Saved data entries

━━━━━━━━━━━━━━━━━━━━

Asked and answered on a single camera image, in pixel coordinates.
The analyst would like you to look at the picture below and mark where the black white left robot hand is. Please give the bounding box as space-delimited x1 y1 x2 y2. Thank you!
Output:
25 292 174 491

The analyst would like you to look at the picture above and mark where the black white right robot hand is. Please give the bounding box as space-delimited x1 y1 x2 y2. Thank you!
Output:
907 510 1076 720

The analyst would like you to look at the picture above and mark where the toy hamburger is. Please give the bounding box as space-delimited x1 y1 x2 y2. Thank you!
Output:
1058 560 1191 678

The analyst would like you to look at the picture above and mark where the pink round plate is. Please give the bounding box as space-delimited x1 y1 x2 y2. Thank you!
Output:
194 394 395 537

━━━━━━━━━━━━━━━━━━━━

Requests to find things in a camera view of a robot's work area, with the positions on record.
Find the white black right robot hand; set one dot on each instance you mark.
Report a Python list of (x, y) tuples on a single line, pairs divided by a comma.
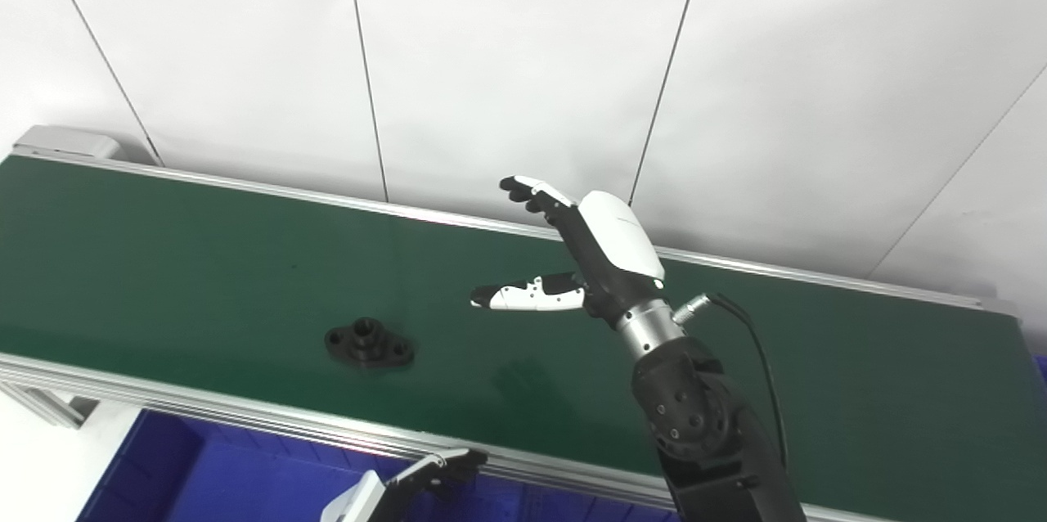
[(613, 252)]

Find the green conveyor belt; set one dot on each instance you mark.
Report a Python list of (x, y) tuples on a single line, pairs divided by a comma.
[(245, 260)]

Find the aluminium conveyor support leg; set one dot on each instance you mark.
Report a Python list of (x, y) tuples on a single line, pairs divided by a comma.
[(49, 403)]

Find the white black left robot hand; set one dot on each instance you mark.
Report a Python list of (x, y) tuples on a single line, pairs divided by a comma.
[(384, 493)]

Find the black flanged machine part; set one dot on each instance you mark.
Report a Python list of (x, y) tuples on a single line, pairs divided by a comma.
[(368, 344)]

━━━━━━━━━━━━━━━━━━━━

**YOUR ASSIGNMENT**
Could you retype exactly the lines above, starting at the line that contains "Asked and answered" and ending at the line that contains "where the toy", and nothing more?

**EXERCISE RESULT**
Asked and answered on a single camera image, in pixel coordinates.
The analyst would like you to look at the picture below and mark where the black white left robot hand is. Please give the bounding box as space-delimited x1 y1 x2 y2. Thank you!
Output:
25 292 174 491

The analyst would like you to look at the picture above and mark where the black white right robot hand is. Please give the bounding box as space-delimited x1 y1 x2 y2. Thank you!
Output:
907 510 1076 720

The analyst would like you to look at the picture above and mark where the toy hamburger is. Please give the bounding box as space-delimited x1 y1 x2 y2. Thank you!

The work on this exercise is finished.